Guglielmo Marconi's conjectures based on his radio work in the early 20th century, which were articulated in his 1909 Nobel Prize address, may have inspired Hungarian author Frigyes Karinthy to write a challenge to find another person to whom he could not be connected through at most five people. This is perhaps the earliest reference to the concept of six degrees of separation, and the search for an answer to the small world problem.

Mathematician Manfred Kochen and political scientist Ithiel de Sola Pool wrote a mathematical manuscript, "Contacts and Influences", while working at the University of Paris in the early 1950s, during a time when Milgram visited and collaborated in their research. Their unpublished manuscript circulated among academics for over 20 years before publication in 1978. It formally articulated the mechanics of social networks, and explored the mathematical consequences of these (including the degree of connectedness). The manuscript left many significant questions about networks unresolved, and one of these was the number of degrees of separation in actual social networks.

Milgram took up the challenge on his return from Paris, leading to the experiments reported in "The Small World Problem" in the May 1967 (charter) issue of the popular magazine Psychology Today, with a more rigorous version of the paper appearing in Sociometry two years later. The Psychology Today article generated enormous publicity for the experiments, which are well known today, long after much of the formative work has been forgotten.

Milgram's experiment was conceived in an era when a number of independent threads were converging on the idea that the world is becoming increasingly interconnected. Michael Gurevich had conducted seminal work in his empirical study of the structure of social networks in his MIT doctoral dissertation under Pool. Mathematician Manfred Kochen, an Austrian who had been involved in statist urban design, extrapolated these empirical results in a mathematical manuscript, Contacts and Influences, concluding that, in an American-sized population without social structure, "it is practically certain that any two individuals can contact one another by means of at least two intermediaries. In a [socially] structured population it is less likely but still seems probable. And perhaps for the whole world's population, probably only one more bridging individual should be needed." They subsequently constructed Monte Carlo simulations based on Gurevich's data, which recognized that both weak and strong acquaintance links are needed to model social structure. The simulations, running on the slower computers of 1973, were limited, but still were able to predict that a more realistic three degrees of separation existed across the U.S. population, a value that foreshadowed the findings of Milgram.

Milgram revisited Gurevich's experiments in acquaintanceship networks when he conducted a highly publicized set of experiments beginning in 1967 at Harvard University. One of Milgram's most famous works is a study of obedience and authority, which is widely known as the Milgram Experiment. Milgram's earlier association with Pool and Kochen was the likely source of his interest in the increasing interconnectedness among human beings. Gurevich's interviews served as a basis for his small world experiments.

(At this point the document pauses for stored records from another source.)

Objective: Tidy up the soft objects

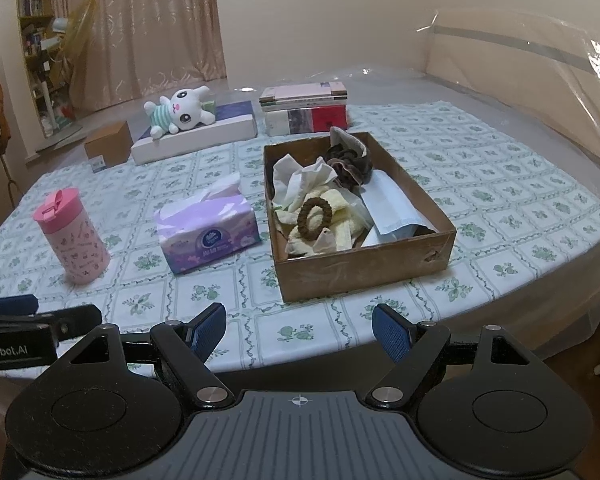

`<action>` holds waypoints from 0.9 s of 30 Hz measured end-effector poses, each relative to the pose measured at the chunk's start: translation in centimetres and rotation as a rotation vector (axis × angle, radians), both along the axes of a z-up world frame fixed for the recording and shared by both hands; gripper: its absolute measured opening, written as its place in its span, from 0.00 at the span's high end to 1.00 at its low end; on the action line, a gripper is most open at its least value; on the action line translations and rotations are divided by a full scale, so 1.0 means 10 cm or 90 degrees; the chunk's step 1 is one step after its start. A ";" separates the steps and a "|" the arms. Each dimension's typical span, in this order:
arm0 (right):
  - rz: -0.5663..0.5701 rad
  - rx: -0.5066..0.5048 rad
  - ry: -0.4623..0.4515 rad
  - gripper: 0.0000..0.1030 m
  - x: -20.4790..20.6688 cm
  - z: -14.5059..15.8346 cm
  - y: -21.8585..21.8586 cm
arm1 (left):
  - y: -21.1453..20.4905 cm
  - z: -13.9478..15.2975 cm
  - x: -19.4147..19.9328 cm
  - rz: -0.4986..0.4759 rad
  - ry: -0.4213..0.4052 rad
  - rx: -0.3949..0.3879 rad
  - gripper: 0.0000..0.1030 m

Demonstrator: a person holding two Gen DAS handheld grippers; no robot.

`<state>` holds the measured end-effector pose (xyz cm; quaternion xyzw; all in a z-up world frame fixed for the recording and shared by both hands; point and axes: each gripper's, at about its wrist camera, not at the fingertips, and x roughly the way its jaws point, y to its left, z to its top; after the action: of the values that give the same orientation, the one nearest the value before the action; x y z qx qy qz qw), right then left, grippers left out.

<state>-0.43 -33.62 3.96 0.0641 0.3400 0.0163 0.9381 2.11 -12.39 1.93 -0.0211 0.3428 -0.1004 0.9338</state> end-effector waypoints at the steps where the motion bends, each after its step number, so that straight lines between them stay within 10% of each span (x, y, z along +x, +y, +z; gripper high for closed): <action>1: 0.000 -0.001 0.000 0.23 0.00 0.00 0.01 | 0.00 0.00 0.00 0.000 -0.001 0.001 0.04; 27: -0.002 0.003 0.002 0.23 0.01 0.00 -0.01 | -0.01 0.00 0.01 -0.003 0.001 0.001 0.04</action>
<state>-0.33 -33.70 3.99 0.0671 0.3412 0.0156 0.9374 2.19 -12.53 1.89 -0.0198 0.3433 -0.1023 0.9334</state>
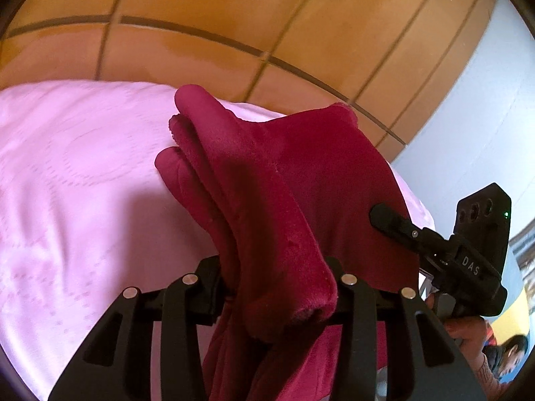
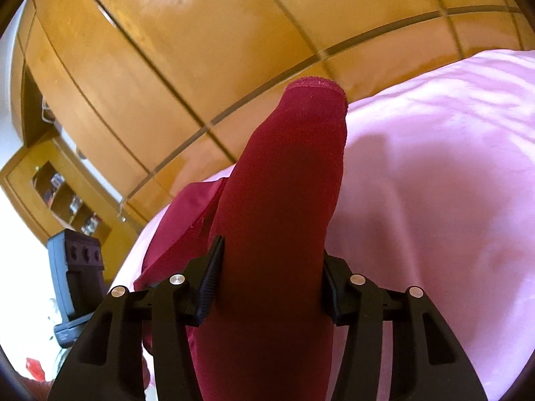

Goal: Fold small clothes
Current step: 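Lift the shirt edge with the left tool while the right tool grasps it too, then fold the held edge over the shirt with both tools and lower it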

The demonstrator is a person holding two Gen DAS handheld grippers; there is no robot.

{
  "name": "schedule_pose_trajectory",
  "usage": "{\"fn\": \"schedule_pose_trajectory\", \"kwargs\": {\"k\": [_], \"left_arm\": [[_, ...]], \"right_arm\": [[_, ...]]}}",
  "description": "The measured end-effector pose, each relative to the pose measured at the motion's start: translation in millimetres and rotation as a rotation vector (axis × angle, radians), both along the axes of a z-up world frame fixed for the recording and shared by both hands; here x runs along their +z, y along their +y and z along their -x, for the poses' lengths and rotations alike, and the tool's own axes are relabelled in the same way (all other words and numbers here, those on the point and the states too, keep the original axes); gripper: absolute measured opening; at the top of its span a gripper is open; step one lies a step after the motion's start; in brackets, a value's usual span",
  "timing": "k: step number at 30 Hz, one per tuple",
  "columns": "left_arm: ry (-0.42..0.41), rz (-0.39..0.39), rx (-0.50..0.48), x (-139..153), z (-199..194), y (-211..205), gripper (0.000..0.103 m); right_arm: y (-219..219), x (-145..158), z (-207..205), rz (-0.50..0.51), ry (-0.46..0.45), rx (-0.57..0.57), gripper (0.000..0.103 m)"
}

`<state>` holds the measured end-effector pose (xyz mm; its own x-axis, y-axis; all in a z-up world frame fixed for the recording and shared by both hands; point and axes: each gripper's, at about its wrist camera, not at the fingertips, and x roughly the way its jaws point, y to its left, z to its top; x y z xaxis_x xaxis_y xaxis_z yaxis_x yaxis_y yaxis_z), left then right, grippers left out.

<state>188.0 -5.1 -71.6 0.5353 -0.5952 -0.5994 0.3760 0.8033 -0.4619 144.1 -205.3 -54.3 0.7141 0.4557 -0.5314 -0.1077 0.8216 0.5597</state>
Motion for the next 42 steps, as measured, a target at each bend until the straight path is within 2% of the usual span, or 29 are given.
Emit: {"fn": "schedule_pose_trajectory", "kwargs": {"k": [10,21,27,29,32,33,34,35,38,39,42], "left_arm": [[-0.024,-0.039,-0.156,7.4,-36.0,-91.7,0.041],[-0.091,-0.067,-0.301,14.8,-80.8,-193.5,0.041],[-0.040,-0.064,-0.308,-6.3,-107.2,-230.3,0.042],[-0.025,-0.083,-0.287,-16.7,-117.8,-238.2,0.043],[-0.007,-0.141,-0.263,-31.2,-131.6,-241.9,0.053],[0.002,-0.144,-0.266,-36.6,-134.9,-239.5,0.058],[0.015,-0.130,-0.267,-41.1,-136.9,-235.8,0.062],[0.026,-0.117,-0.264,-42.3,-137.3,-232.0,0.063],[0.046,-0.104,-0.241,-39.4,-133.7,-224.7,0.065],[0.041,-0.108,-0.232,-35.7,-130.9,-222.7,0.065],[-0.007,-0.107,-0.181,-17.9,-119.3,-210.2,0.066]], "right_arm": [[-74.6,-0.1,17.5,0.024,-0.045,-0.162,0.051],[-158.7,-3.0,6.0,0.074,-0.104,-0.341,0.051],[-195.6,-17.9,-14.5,0.114,-0.066,-0.422,0.051],[-207.3,-30.4,-21.1,0.095,-0.028,-0.461,0.051],[-225.0,-57.4,-22.4,0.039,0.030,-0.536,0.051],[-230.1,-67.3,-21.5,0.007,0.041,-0.546,0.054],[-232.8,-71.4,-19.4,-0.015,0.045,-0.552,0.061],[-237.5,-74.4,-17.2,-0.046,0.049,-0.564,0.066],[-232.9,-71.1,-13.8,-0.005,0.058,-0.569,0.072],[-230.0,-68.2,-9.6,0.007,0.057,-0.573,0.075],[-231.0,-57.7,4.2,0.035,0.050,-0.632,0.076]]}}
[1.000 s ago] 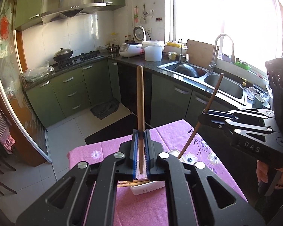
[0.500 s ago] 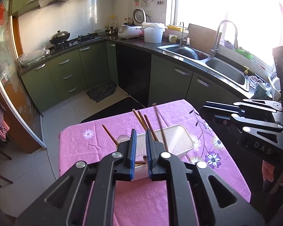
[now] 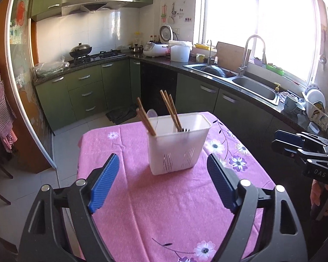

Milgram sought to develop an experiment that could answer the small world problem. This was the same phenomenon articulated by the writer Frigyes Karinthy in the 1920s while documenting a widely circulated belief in Budapest that individuals were separated by six degrees of social contact. This observation, in turn, was loosely based on the seminal demographic work of the Statists who were so influential in the design of Eastern European cities during that period. Mathematician Benoit Mandelbrot, born in Poland and having traveled extensively in Eastern Europe, was aware of the Statist rules of thumb, and was also a colleague of Pool, Kochen and Milgram at the University of Paris during the early 1950s (Kochen brought Mandelbrot to work at the Institute for Advanced Study and later IBM in the U.S.). This circle of researchers was fascinated by the interconnectedness and "social capital" of social networks.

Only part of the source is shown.